Bei funktionellem Bigeminus (Extrasystole resultiert nicht in adäquatem Pulsschlag) kann es zu einer peripheren Minderperfusion kommen.
Tipp: Pulsoxymetrie oder arterielle Blutdruckmessung zeigt an, welche Kammerkomplexe wirklich "ankommen".
Ursachen:
- Idiopathisch
- Strukturelle Herzerkrankung (KHK, Myokarditis)

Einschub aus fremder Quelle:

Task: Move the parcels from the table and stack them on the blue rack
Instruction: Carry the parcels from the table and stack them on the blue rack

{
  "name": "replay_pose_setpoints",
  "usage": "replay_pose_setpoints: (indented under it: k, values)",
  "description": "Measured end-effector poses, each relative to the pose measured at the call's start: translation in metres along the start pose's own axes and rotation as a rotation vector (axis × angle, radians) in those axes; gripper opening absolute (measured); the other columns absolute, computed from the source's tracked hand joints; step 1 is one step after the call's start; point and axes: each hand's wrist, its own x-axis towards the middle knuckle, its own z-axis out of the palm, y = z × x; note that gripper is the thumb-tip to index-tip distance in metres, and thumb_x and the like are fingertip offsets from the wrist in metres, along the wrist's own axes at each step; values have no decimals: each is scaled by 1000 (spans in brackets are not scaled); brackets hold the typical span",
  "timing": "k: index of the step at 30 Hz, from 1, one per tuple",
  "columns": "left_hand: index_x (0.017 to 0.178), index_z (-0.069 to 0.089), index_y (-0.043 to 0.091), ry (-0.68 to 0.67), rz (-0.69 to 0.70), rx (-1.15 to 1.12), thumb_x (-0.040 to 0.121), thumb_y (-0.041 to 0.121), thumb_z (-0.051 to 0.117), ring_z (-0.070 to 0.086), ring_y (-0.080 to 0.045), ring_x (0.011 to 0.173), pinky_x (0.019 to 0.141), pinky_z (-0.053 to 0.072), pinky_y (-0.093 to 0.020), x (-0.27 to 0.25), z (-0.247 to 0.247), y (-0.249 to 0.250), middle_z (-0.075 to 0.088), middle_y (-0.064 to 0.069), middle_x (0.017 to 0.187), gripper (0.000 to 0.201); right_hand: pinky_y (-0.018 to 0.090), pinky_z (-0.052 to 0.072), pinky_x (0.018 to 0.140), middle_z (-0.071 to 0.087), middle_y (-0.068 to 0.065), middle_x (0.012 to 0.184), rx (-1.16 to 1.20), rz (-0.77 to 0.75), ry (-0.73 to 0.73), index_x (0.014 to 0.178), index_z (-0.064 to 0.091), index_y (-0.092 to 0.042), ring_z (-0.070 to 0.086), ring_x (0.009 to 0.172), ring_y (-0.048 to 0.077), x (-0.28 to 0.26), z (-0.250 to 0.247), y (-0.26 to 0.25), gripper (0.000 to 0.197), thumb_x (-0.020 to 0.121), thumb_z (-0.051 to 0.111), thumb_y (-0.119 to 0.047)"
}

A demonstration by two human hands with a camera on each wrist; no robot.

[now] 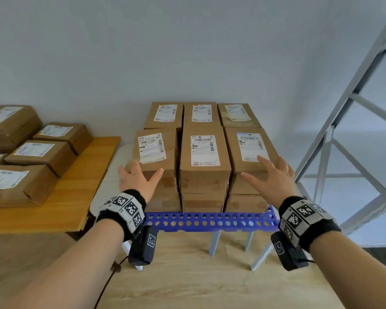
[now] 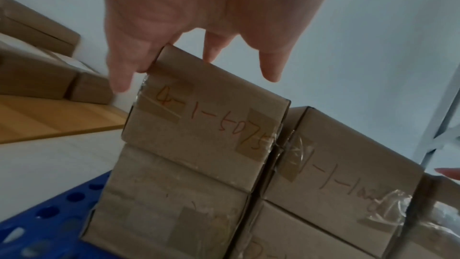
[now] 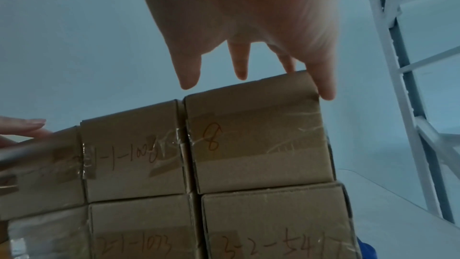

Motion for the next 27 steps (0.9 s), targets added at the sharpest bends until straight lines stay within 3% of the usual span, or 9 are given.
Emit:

- Elektrolytentgleisung (inbs. Hypokaliämie, -magnesiämie)
- Medikamentös (insb. Digitalis, ggf. Psychopharmaka)
Checkliste Bigeminus
- Elektrolytsubstitution bis Kalium-/Magnesiumspiegel hoch normal
- Behandlung der Grunderkrankung
- Ggf. probatorische Gabe von Betablocker (Metoprolol 2-3mg iv. / alternativ z.B. Bisoprolol)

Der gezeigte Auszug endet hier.